这是一个非常漫长的问题。这是我的kmeans聚类代码。对于10个集群,我花了一个多小时来计算结果。
我可以使用RDD(map,flatmap,filter)等更快地使用for和while循环吗?如果是这样,我应该在哪里进行更改。
这里bj是一个包含30,000多个元素的RDD:这里使用的RDD是一个字典集合。我们可以使用键“名称”识别每个元素,并且所有其他键具有与其关联的值[1,0],以计算欧氏距离
Rdd内容:
bj.collect():
[{'name': 'ab',
'abc': 0,
'def': 0,
'ghi': 0,
'jkl': 0,
....},
{'name': 'ak',
'abc': 1,
'def': 1,
'ghi': 0,
'jkl': 0,
....},...]
from pyspark.context import SparkContext
from pyspark.sql.session import SparkSession
from pyspark.sql import Row
import pyspark
import sys
from sys import argv
sc = SparkContext('local')
spark = SparkSession(sc)
all_states =["ab", "ak", "ar", "az", "ca", "co", "ct", "de", "dc", "fl",
"ga", "hi", "id", "il", "in", "ia", "ks", "ky", "la", "me", "md",
"ma", "mi", "mn", "ms", "mo", "mt", "ne", "nv", "nh", "nj", "nm",
"ny", "nc", "nd", "oh", "ok", "or", "pa", "pr", "ri", "sc", "sd",
"tn", "tx", "ut", "vt", "va", "vi", "wa", "wv", "wi", "wy", "al",
"bc", "mb", "nb", "lb", "nf", "nt", "ns", "nu", "on", "qc", "sk",
"yt", "dengl", "fraspm" ]
import random
random.seed(123)
init_states=random.sample(all_states, 3)
import math
centroids = bj.filter(lambda x: x['name'] in init_states)
ro=2
mon=0
mp=6
while(ro!=3):
#updating centroids after 1st cluster
if(mp!=6):
R=[]
for i in range(len(jo)):
j=jo[i][0]
dc={}
d1=bj.filter(lambda x: x['name']==j).first()
for r in jo[i]:
if(j!=r):
d2=bj.filter(lambda x: x['name']==r).first()

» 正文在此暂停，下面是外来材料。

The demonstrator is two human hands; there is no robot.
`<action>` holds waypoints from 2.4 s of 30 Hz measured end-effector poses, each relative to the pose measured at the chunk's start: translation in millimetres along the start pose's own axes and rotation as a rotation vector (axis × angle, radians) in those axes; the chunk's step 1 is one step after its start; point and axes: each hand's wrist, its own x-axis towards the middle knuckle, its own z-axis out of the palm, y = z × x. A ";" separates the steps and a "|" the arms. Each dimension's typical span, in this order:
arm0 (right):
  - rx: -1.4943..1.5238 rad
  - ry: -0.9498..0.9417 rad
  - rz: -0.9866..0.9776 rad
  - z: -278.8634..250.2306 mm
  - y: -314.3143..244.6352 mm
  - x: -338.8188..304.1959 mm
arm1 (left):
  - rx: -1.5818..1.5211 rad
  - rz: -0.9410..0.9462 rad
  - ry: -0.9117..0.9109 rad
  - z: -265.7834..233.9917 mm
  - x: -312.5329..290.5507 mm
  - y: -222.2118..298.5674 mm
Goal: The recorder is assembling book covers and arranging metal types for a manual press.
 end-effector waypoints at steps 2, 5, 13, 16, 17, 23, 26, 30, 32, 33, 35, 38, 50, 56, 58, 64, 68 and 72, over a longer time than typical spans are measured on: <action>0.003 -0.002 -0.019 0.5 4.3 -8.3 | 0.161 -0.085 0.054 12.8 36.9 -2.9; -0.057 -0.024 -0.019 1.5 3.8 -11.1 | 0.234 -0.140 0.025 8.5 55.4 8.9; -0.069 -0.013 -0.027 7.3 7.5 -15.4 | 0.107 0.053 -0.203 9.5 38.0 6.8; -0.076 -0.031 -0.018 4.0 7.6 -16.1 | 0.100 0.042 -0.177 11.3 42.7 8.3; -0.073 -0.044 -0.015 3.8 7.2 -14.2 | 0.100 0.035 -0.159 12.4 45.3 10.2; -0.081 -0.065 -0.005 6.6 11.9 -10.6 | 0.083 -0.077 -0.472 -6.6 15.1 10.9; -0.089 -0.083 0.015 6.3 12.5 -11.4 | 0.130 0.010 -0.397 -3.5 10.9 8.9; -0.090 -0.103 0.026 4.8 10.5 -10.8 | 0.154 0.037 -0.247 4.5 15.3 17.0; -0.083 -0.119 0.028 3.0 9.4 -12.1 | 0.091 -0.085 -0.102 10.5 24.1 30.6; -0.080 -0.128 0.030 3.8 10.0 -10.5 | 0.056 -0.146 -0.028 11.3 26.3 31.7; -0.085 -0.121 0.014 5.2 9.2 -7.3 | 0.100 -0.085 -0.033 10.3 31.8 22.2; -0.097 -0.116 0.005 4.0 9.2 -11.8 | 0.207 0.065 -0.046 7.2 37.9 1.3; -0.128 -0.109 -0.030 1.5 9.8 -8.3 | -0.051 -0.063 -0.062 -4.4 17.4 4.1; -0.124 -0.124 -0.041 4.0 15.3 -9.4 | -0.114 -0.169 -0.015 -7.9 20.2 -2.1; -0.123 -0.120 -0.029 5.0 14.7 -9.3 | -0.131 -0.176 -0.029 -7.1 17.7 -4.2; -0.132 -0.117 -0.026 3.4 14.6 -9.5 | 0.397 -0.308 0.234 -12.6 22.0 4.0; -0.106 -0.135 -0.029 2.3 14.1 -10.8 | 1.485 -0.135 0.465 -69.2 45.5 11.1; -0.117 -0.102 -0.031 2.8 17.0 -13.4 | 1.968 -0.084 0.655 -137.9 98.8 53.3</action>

dc={key: d1[key] + d2[key] for key in d1.keys() if key not in {'name'} }
d1=dc
if(j==r)&(len(jo[i])==1):
d2=bj.filter(lambda x: x['name']==r).first()
dc=d2
dc={key: dc[key]/len(jo[i]) for key in dc.keys() if key not in {'name'} }
R.append(dc)
R[i]['name']=init_states[i]
centroids=sc.parallelize(R)
#Clustering
mp=3
cent=centroids
s={}
r={}
S=[]
for i in all_states:
mn=300000
dc={}
d1=bj.filter(lambda x: x['name']==i).first()
for j in init_states:
d2=centroids.filter(lambda x: x['name']==j).first()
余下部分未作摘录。